Belgium's Europe Minister talks to the BBC
"Holding summits in Brussels will make these events much more normal"
 real 28k

Monday, 18 June, 2001, 11:28 GMT 12:28 UK
Gothenburg leaves summits in disarray
Gothenburg unrest
The Gothenburg riots overshadowed summit business
Urgent security reviews of forthcoming summits are under way after the rioting which marred the European Union's Gothenburg summit.

Next month's G8 summit in the Italian city of Genoa is expected to see a dramatic new approach to security, with fears that protesters may be spurred on by their success in disrupting the Swedish event.

Swedish riot police aims his gun as an injured colleague lies on the ground
Swedish police were criticised for not being sufficiently prepared
The suggestion is even being raised that the Genoa summit might have to be moved to a warship or cruise liner to guarantee the safety of delegates - who will include US President George W Bush.

The Belgians, due to host the next EU gatherings - at Ghent in September and Laeken in December - will also be watching anxiously.

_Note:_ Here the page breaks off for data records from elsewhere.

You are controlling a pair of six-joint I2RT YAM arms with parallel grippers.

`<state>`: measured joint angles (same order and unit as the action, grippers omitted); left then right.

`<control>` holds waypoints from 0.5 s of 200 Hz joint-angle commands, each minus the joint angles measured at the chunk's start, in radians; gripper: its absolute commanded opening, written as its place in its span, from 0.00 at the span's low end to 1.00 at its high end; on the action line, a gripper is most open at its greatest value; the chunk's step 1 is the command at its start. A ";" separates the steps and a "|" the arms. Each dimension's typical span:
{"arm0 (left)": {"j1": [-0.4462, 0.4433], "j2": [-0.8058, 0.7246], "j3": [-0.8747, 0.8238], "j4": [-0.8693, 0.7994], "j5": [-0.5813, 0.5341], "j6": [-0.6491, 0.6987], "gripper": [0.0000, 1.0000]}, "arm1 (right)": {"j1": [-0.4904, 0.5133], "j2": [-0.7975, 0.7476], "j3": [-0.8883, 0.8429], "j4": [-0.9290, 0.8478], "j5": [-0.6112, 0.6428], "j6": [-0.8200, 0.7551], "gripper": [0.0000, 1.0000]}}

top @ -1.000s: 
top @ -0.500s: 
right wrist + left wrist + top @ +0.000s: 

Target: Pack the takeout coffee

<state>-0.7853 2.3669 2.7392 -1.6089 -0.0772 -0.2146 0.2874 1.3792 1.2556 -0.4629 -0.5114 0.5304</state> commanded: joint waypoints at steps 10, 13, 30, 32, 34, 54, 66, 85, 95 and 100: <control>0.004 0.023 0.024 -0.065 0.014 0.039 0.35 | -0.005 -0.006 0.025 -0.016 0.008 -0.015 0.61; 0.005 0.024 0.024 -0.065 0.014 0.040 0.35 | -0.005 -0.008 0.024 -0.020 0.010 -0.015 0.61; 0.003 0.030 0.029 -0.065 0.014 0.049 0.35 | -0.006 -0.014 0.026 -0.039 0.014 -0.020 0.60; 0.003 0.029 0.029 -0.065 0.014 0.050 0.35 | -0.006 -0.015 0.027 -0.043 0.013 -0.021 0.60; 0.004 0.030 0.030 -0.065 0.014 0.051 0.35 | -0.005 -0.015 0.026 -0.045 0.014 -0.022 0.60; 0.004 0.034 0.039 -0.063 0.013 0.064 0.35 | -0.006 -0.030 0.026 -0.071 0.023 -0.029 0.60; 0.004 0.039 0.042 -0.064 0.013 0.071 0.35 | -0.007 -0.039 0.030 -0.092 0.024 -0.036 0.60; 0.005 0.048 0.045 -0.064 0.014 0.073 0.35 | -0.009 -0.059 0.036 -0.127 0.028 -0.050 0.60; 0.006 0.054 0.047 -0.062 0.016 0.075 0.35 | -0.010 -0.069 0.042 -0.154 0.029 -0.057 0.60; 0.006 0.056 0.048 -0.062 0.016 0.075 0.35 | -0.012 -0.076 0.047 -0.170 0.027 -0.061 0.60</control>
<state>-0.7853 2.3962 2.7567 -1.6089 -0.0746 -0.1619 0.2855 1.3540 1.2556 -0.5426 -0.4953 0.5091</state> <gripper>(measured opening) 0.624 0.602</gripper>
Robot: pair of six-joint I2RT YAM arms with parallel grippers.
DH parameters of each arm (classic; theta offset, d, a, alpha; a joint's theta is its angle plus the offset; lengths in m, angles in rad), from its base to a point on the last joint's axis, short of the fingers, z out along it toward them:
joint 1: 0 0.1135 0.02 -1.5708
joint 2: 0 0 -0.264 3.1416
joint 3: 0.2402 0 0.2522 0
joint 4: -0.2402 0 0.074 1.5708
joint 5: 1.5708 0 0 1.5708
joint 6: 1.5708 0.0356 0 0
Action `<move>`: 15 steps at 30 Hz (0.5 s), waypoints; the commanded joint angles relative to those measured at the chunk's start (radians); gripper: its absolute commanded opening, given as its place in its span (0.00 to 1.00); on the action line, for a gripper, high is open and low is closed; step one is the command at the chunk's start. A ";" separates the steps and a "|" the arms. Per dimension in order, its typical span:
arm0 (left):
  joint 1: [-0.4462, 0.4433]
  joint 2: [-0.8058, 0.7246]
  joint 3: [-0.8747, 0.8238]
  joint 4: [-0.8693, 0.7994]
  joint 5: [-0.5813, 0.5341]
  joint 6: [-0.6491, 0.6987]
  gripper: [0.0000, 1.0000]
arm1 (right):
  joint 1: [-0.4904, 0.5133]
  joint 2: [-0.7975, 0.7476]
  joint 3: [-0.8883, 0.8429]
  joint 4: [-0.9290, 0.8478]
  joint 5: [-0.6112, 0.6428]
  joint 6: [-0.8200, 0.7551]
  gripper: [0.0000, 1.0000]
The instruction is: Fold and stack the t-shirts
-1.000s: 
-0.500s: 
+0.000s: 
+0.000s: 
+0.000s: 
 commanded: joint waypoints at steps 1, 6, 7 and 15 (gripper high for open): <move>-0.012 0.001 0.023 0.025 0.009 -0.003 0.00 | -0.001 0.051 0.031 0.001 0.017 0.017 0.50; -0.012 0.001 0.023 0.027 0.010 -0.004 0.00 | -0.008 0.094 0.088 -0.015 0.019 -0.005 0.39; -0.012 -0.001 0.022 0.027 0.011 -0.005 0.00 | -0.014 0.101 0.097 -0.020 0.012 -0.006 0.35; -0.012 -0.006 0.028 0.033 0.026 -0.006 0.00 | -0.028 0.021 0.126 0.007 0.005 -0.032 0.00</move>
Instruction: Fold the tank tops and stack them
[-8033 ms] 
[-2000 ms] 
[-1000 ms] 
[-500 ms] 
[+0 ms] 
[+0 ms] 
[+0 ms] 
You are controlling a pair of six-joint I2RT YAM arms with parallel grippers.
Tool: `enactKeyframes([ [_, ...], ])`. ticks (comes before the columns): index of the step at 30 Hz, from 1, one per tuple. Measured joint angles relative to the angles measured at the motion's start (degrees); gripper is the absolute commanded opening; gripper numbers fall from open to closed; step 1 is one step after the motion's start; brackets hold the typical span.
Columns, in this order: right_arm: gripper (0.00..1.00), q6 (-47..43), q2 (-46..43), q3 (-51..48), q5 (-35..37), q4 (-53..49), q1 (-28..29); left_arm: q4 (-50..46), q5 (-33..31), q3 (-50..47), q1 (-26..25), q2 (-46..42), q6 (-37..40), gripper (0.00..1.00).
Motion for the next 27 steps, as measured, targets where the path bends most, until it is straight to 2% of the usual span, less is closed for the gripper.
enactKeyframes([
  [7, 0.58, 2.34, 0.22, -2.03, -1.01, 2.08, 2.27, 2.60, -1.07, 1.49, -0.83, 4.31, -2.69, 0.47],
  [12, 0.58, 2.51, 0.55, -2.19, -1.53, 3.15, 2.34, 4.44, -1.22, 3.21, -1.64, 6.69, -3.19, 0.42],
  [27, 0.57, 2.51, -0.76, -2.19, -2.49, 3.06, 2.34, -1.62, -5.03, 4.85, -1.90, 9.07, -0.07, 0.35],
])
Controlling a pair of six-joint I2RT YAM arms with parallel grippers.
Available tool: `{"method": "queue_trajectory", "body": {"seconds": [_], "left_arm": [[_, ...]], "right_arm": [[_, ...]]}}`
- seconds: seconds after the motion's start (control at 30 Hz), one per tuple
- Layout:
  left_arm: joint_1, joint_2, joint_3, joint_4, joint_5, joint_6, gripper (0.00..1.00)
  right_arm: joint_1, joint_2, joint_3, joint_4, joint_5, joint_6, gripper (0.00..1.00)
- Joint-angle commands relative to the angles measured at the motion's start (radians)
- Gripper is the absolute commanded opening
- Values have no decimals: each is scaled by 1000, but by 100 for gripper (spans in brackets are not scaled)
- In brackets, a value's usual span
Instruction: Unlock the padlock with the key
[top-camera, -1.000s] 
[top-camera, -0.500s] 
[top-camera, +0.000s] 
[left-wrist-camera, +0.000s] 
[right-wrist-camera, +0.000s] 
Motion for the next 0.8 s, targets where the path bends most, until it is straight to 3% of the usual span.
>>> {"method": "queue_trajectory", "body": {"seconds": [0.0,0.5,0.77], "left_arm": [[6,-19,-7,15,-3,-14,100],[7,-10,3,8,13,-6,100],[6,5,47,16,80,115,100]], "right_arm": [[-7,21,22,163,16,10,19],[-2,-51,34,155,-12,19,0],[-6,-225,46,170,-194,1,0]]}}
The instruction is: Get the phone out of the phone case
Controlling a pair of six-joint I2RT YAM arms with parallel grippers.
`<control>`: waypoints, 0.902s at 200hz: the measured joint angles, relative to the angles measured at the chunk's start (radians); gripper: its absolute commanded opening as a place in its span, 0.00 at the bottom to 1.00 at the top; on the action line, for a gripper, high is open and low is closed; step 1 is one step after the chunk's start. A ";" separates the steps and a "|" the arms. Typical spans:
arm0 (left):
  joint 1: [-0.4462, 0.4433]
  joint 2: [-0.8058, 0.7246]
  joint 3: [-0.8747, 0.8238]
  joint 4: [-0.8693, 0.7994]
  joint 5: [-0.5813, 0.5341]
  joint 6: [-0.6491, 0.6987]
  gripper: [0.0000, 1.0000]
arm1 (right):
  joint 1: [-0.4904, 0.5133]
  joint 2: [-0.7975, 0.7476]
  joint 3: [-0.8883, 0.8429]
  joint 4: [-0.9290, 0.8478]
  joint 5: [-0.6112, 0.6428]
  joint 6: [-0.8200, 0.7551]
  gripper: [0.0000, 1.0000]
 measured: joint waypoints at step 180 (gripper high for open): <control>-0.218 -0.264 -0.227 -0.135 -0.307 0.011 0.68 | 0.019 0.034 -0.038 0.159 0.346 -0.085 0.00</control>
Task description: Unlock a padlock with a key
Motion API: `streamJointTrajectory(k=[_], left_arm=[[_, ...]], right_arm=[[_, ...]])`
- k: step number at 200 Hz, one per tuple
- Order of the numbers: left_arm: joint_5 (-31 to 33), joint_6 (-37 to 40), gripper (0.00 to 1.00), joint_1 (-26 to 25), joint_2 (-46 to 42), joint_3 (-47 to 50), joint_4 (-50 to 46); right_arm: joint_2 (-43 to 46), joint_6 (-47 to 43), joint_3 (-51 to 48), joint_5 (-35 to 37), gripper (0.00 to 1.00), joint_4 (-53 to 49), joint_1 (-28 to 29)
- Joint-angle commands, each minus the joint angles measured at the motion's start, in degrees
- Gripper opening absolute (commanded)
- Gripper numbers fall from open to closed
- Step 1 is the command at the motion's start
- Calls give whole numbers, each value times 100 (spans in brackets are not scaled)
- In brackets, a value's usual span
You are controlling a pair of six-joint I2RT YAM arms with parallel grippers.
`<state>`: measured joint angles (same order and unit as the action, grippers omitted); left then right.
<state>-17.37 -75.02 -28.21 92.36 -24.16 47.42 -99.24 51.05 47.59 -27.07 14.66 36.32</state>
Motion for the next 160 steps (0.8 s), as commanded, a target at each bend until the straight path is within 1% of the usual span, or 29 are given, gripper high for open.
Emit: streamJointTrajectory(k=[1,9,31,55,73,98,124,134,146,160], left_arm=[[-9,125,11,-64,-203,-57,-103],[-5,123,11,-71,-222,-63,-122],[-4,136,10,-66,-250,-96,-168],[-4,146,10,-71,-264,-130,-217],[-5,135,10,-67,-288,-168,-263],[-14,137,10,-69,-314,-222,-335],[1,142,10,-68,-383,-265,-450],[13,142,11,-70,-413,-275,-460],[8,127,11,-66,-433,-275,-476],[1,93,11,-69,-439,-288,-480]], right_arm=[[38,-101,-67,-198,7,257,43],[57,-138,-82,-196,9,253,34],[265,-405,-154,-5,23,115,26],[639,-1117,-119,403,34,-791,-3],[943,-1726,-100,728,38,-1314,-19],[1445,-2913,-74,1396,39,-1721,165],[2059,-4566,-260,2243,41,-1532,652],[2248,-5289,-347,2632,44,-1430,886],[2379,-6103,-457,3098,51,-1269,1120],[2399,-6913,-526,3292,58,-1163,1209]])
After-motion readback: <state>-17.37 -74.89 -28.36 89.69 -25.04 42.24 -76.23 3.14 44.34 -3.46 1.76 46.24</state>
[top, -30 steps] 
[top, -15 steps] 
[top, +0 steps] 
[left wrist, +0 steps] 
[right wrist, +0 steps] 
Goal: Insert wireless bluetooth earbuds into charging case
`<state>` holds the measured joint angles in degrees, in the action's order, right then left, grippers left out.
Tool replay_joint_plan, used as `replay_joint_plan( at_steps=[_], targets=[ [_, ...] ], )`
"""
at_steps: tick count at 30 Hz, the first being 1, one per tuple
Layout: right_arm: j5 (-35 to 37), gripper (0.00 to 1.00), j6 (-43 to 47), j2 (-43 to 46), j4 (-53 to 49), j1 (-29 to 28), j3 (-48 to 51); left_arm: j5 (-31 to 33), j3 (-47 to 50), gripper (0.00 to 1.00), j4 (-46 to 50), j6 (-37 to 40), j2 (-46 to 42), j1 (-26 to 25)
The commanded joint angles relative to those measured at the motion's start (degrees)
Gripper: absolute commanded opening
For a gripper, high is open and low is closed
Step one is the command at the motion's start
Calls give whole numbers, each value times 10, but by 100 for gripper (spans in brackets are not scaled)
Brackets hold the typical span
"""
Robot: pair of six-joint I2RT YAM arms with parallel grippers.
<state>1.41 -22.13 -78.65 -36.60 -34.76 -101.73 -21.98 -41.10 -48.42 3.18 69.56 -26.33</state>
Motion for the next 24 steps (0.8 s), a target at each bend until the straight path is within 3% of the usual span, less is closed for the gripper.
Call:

In Gothenburg, the massed forces of anarchists, anti-globalists and other protesters appeared to overwhelm Swedish police, who eventually opened fire, shooting three protesters.

Why Swedish police weren't tougher
Rubber bullets - none in force's possession
Tear gas - considered too imprecise
Water cannon - too bulky and difficult to manoeuvre
Newspaper reports say the authorities in Italy held an emergency meeting on Sunday in the wake of Gothenburg, to decide how to prevent history repeating itself in Genoa next month.

The authorities are planning a "ring of steel", in effect closing the city to the outside world. Railway stations and motorway junctions - and possibly even the city's airport - will be closed to prevent an estimated 100,000 demonstrators reaching the city.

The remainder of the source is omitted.